Jewish Talmudic Calendar is coupled with the Rabbinical Chronology, taking Monday, (Julian) Oct 7, 3761 BC. as the date of creation, and the beginning of the Era of the World (Anno Mundi). The reference junction of the Sun and the Moon (Molad 1) on the day of creation is considered to be at 5 hours and 204 halakim, or 11:11:20 pm, in the evening of Sunday, Oct 7, 3761 BC.[4]

The Cycles[edit]

In every 19 years, the solar and lunar calendars basically synchronize, with only about 2 hours of difference. Thus each 19 years is called a Small Mahzor in Jewish Talmudic Calendar, which is equivalent to the Greek Metonic Cycle, although they do not start on the same year. The year of creation according to the Rabbinical Chronology (3761 BC) is taken as year 1 in the first Small Mahzor. The Greek cycle begins from an arbitrarily year, usually from the beginning of the Common Era (Anno Domini).

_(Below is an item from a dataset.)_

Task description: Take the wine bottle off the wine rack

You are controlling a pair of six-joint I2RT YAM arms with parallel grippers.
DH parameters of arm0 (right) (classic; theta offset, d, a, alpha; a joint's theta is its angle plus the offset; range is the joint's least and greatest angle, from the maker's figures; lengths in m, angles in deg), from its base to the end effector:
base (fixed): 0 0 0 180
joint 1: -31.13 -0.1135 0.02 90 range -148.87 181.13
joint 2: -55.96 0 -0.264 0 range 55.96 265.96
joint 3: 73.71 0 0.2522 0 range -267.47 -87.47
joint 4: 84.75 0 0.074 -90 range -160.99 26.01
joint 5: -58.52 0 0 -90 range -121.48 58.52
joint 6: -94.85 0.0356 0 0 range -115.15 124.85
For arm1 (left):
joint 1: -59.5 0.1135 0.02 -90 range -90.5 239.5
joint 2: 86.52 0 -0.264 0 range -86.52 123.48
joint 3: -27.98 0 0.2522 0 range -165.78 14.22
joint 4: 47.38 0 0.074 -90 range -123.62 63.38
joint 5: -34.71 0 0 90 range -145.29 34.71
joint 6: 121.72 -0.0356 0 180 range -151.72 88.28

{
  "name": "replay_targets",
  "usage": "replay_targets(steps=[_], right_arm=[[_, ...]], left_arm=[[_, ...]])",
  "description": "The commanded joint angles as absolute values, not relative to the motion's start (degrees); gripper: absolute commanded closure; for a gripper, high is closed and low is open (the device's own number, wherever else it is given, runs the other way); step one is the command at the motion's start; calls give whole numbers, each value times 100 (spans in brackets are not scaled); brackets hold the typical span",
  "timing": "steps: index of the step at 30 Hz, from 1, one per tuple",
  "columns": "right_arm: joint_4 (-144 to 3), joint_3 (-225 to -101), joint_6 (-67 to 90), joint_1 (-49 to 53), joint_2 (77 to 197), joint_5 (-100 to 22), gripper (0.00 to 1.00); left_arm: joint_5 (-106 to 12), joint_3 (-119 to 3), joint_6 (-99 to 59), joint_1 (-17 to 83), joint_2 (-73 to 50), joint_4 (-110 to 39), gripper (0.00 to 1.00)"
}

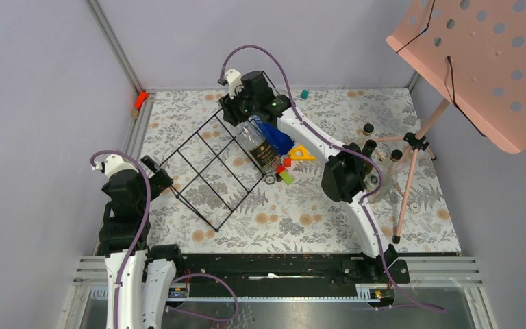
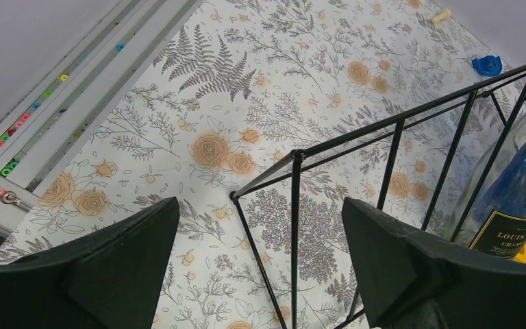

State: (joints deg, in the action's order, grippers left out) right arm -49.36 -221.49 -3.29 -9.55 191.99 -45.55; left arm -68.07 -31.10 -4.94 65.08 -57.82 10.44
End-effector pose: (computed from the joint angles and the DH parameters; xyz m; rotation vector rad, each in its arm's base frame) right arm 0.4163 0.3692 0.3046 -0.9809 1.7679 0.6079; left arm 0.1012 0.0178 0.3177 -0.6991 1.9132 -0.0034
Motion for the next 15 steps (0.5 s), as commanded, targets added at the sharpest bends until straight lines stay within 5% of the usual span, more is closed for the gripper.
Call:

If every 13 Small Mahzor is called an Iggul, because 12 times 2 hours is a day, and 30 days are a month, in less than 30 Igguls a whole intercalary month should be removed.

The Year Patterns[edit]

The position of the years in a Small Mahzor is called the Golden Number. The pattern of the leap years will change slightly each Iggul, but the Jewish Talmudic Calendar fixd the leap years in the year with these golden numbers: 3, 6, 8, 11, 14, 17, 19. If we mark a Leap year as L, the Followship Year as F, and the Other common year as O, we have

Golden Numbers 1 2 3 4 5 6 7 8 9 10 11 12 13 14 15 16 17 18 19
Year Types F O L F O L F L F O L F O L F O L F L

Because the Julian years are 365 and a quarter days, in every 28 years the weekday pattern will repeat. This is call the Sun Cycle. The beginning of this cycle is arbitrary.

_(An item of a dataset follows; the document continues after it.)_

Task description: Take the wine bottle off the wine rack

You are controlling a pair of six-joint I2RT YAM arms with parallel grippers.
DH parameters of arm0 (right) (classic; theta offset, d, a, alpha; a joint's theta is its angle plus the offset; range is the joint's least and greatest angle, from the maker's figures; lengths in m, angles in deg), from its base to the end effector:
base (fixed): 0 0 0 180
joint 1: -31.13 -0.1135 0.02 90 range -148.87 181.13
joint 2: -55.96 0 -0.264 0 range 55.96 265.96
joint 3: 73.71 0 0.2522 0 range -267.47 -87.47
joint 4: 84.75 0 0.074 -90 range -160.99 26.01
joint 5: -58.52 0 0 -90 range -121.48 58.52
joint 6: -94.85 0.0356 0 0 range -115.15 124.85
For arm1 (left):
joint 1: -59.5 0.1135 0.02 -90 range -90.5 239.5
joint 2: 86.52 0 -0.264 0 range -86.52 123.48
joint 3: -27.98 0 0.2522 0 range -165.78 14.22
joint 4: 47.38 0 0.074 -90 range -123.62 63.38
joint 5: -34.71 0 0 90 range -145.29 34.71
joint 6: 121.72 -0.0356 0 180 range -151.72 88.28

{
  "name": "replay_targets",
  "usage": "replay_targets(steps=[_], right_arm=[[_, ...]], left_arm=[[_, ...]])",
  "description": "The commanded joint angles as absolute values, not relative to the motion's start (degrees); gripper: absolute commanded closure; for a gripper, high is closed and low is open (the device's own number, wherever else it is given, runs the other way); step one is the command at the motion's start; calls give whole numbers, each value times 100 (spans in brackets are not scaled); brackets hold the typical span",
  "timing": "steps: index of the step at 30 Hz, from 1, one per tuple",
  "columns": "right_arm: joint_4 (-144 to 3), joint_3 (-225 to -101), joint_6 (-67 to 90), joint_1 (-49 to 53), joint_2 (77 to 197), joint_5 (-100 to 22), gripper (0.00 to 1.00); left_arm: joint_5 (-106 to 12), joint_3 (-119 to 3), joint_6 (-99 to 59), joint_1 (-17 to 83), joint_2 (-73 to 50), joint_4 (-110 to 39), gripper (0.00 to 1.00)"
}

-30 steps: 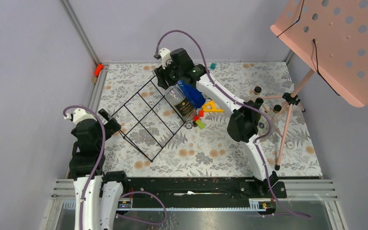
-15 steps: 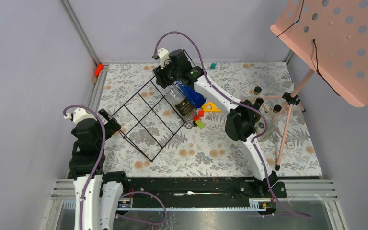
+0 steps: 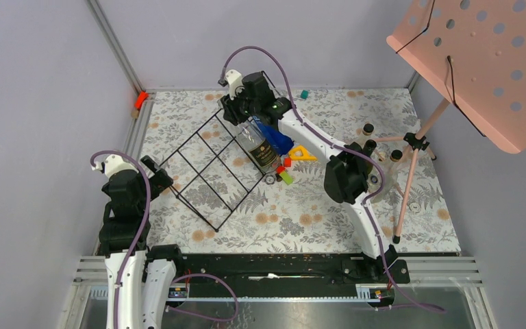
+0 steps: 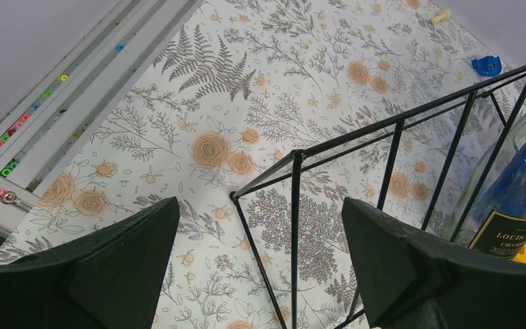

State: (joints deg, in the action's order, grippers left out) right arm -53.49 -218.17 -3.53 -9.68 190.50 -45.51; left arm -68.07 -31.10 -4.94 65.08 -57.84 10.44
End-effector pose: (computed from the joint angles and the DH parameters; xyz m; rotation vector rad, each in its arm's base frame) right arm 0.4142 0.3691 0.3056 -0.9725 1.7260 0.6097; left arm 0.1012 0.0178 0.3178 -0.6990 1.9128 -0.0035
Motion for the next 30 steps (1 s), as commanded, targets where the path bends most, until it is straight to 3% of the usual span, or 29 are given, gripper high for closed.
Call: replay_targets(steps=[1, 16, 30], right_arm=[[-5855, -21402, -445, -1058, 18239, -4450, 96], [-7473, -19066, -594, -1069, 16396, -4473, 100], [-8260, -17672, -87, -1069, 14896, -4405, 100]], left_arm=[[-6786, -3141, -562, 6539, -5830, 824, 1], [-6743, -3133, -562, 6539, -5811, 796, 1], [-6716, -3122, -562, 6539, -5788, 778, 1]])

Because every 50 years is a Jubilee year, there is a Yobel Cycle; Because every seven years is a sabbatical year, there is a seven-year Release Cycle. The placement of these cycles is controversial. Historically there are enough evidences to fix the sabbatical years in the Second Temple Period.[5] But it may not match with the sabbatical cycle derived from the biblical period; and there is no consensus on whether or not the Jubilee year is the fiftieth year or the latter half of the forty ninth year.

Hebrew Calendar[edit]

A few suggestions were made to improve the Jewish Talmudic Calendar, in order to reduce its accumulated error for the remote past and future. One is to delay the leap years gradually so that a whole intercalary month is taken out at the end of Iggul 21; another is to adopt the synodic month to be the more accurate 29.53058868 days, thus the length of the year would be (235*13*26-1)/(19*13*26) = 365.2426 days, very close to the actual 365.2422 days of the tropical year. The result is the "Hebrew Calendar" in the program CalMaster2000.[6]

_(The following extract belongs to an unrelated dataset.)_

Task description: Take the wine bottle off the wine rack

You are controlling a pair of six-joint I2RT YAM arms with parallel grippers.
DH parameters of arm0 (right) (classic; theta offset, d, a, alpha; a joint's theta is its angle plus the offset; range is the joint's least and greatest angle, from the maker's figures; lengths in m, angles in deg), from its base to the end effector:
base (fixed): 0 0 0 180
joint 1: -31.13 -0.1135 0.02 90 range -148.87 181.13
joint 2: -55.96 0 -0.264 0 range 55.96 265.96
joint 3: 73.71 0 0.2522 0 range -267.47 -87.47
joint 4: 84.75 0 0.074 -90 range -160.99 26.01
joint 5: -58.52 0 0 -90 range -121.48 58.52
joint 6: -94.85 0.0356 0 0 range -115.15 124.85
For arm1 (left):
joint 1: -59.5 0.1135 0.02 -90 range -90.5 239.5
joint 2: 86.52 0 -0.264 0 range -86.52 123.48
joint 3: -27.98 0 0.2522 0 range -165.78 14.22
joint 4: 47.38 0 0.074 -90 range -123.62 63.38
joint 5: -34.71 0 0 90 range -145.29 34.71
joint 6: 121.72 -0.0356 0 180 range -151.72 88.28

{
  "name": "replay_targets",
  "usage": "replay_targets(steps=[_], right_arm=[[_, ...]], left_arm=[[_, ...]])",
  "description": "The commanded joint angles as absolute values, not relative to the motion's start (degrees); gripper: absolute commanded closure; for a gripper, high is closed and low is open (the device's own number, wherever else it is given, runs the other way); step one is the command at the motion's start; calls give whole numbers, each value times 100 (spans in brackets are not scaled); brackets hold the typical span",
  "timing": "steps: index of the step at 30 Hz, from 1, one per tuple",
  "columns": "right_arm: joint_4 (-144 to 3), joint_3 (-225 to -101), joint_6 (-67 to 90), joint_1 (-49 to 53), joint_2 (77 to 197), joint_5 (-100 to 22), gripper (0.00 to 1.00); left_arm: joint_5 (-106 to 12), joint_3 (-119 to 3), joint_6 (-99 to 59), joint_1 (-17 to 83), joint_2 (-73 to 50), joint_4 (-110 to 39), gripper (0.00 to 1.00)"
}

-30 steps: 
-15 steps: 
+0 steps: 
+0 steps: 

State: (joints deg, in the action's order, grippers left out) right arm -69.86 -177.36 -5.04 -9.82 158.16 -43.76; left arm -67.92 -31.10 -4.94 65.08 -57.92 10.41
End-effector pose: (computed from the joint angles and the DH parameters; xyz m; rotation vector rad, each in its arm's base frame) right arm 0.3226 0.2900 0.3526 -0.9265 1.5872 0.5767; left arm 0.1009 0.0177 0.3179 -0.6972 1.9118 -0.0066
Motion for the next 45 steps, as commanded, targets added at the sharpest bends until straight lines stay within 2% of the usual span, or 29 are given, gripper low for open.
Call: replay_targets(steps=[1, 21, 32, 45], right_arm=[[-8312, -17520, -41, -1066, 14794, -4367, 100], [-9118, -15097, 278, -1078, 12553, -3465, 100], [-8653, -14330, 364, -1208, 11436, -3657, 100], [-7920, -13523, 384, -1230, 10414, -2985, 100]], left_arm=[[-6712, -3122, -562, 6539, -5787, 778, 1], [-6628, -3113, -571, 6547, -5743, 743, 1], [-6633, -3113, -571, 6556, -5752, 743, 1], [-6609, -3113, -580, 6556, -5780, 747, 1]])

  1. ^ Arthur Spier, The Comprehensive Hebrew Calendar: Its Structure, History, and One Hundred Years of Corresponding Dates: 5660-5760, 1900-2000 (New York: Behrman House, Inc. Publishers)
  2. ^ Arthur Waskow, Seasons of Joy: a modern guide to the Jewish holidays (Boston: Beacon Press, 1982)
  3. ^ Dershowitz, Nachum; Reingold, Edward (2007). Calendrical Calculations (3 ed.). Cambridge University Press. p. 92. ISBN 978-0521885409. 
  4. ^ Edgar Frank, Talmudic and Rabbinical Chronology: The System of Counting Years in Jewish Literature, (New York: Philip Feldheim, Inc., Publisher, 1956)
  5. ^ B. Zuckermann, A Treatise on the Sabbatical Cycle and the Jubilee, trans. A. Löwy (New York: Hermon Press, 1974)
  6. ^ A. O. Scheffler and P. P. Scheffler, Calmaster2000: Dates, Holidays, Astronomical Events (Pittsburgh, PA: Zephyr Services).